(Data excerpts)
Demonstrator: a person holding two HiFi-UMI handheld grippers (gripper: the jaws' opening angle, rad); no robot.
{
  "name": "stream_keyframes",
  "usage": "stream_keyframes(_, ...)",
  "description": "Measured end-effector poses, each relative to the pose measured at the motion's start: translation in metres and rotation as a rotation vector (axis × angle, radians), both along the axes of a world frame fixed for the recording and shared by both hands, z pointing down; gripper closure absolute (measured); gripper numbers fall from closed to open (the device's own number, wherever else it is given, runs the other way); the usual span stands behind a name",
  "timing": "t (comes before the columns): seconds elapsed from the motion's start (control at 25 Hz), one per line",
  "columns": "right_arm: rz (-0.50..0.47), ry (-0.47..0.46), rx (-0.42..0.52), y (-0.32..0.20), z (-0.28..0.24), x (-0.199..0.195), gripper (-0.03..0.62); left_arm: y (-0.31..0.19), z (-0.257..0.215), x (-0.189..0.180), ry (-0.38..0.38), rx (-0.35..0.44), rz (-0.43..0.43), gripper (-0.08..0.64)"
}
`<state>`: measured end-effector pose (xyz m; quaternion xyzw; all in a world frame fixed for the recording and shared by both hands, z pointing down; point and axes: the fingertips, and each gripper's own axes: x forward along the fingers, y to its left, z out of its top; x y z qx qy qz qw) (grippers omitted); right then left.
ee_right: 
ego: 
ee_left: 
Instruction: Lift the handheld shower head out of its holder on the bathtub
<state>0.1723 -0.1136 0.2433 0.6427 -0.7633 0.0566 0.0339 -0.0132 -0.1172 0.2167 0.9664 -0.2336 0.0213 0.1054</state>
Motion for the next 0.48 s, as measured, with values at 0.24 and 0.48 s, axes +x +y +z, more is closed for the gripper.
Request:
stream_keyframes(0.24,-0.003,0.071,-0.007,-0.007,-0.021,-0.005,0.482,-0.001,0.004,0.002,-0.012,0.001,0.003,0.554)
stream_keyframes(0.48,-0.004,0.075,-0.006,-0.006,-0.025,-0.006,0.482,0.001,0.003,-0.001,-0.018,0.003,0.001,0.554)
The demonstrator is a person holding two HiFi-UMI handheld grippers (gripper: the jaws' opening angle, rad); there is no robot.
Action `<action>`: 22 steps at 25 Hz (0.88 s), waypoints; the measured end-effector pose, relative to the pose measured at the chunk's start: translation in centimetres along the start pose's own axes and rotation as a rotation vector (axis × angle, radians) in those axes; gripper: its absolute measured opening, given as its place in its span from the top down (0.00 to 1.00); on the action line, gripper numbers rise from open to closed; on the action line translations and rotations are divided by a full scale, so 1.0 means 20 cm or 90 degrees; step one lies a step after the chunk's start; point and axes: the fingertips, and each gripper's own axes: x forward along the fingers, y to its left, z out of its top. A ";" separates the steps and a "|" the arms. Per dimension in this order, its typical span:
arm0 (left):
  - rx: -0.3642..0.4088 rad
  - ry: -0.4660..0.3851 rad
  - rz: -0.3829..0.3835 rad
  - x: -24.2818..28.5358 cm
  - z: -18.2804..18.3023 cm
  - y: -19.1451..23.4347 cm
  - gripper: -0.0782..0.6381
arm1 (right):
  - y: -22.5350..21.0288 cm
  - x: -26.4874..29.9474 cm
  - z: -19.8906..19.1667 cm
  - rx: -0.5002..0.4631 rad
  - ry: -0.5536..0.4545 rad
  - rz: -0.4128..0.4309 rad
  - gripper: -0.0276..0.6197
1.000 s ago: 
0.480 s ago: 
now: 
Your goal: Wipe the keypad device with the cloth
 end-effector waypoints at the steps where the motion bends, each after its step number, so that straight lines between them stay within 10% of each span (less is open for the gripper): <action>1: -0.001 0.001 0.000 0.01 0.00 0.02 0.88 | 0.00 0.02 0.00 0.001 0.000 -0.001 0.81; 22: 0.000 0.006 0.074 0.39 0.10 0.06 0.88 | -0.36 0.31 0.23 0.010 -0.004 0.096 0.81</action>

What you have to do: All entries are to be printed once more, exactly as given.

Exercise answer:
Demonstrator: a person holding two HiFi-UMI handheld grippers (gripper: the jaws' opening angle, rad); no robot.
{
  "name": "stream_keyframes",
  "usage": "stream_keyframes(_, ...)",
  "description": "Measured end-effector poses, each relative to the pose measured at the motion's start: translation in metres and rotation as a rotation vector (axis × angle, radians), both along the axes of a world frame fixed for the recording and shared by both hands, z pointing down; gripper closure absolute (measured); gripper numbers fall from closed to open (the device's own number, wherever else it is given, runs the other way); the usual span stands behind a name",
  "timing": "t (comes before the columns): seconds elapsed from the motion's start (control at 25 Hz), one per line",
  "columns": "right_arm: rz (-0.50..0.47), ry (-0.47..0.46), rx (-0.42..0.52), y (-0.32..0.20), z (-0.28..0.24), x (-0.199..0.195), gripper (-0.03..0.62); left_arm: y (-0.31..0.19), z (-0.257..0.215), x (-0.189..0.180), ry (-0.38..0.38), rx (-0.35..0.44), rz (-0.43..0.43), gripper (-0.08..0.64)"
}
`<state>`: measured end-effector pose (xyz m; quaternion xyzw; all in a world frame fixed for the recording and shared by both hands, z pointing down; point and axes: the fingertips, and each gripper's own axes: x forward along the fingers, y to its left, z out of its top; x y z qx qy qz qw) (grippers omitted); right then left.
ee_right: 
ego: 
ee_left: 
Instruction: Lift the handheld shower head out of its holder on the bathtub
<state>0.1723 -0.1136 0.2433 0.6427 -0.7633 0.0566 0.0339 -0.0132 -0.1172 0.2167 0.9664 -0.2336 0.0213 0.1054</state>
Motion for the next 0.48 s, as measured, with values at 0.24 and 0.48 s, axes +x +y +z, more is closed for the gripper.
Request:
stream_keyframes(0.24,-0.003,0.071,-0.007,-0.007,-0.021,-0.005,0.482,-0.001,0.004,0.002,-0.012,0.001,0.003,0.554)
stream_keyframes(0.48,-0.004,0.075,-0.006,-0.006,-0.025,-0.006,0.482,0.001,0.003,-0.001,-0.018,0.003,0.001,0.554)
The demonstrator is a person holding two HiFi-UMI handheld grippers (gripper: the jaws' opening angle, rad); there is no robot.
Action `<action>`: 22 steps at 25 Hz (0.88 s), waypoints; the measured end-effector pose, relative to the pose measured at the chunk's start: translation in centimetres along the start pose's own axes and rotation as a rotation vector (axis × angle, radians) in those axes; gripper: its absolute measured opening, given as its place in its span from the top down (0.00 to 1.00); on the action line, gripper numbers rise from open to closed; on the action line translations and rotations are divided by a full scale, so 1.0 means 20 cm or 90 degrees; step one lies a step after the chunk's start; point and axes: the fingertips, and each gripper's own axes: x forward along the fingers, y to its left, z out of its top. A ";" separates the steps and a "|" the arms. Per dimension in this order, its typical span:
arm0 (left):
  - rx: -0.3642..0.4088 rad
  - ry: -0.4660..0.3851 rad
  - rz: -0.3829..0.3835 rad
  - x: -24.2818..28.5358 cm
  - z: -18.2804..18.3023 cm
  - y: -19.1451..23.4347 cm
  - gripper: -0.0782..0.6381
arm1 (right):
  - y: -22.5350..21.0288 cm
  - x: -26.4874..29.9474 cm
  - z: -19.8906..19.1667 cm
  - rx: -0.5002..0.4631 rad
  - ry: -0.5536..0.4545 rad
  - rz: -0.4128..0.4309 rad
  - gripper: -0.0276..0.6197
1.000 s ago: 
0.480 s ago: 
now: 
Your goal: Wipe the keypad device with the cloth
 end-effector waypoints at the steps where the motion bends, each after its step number, so that straight lines between them stay within 10% of each span (less is open for the gripper): <action>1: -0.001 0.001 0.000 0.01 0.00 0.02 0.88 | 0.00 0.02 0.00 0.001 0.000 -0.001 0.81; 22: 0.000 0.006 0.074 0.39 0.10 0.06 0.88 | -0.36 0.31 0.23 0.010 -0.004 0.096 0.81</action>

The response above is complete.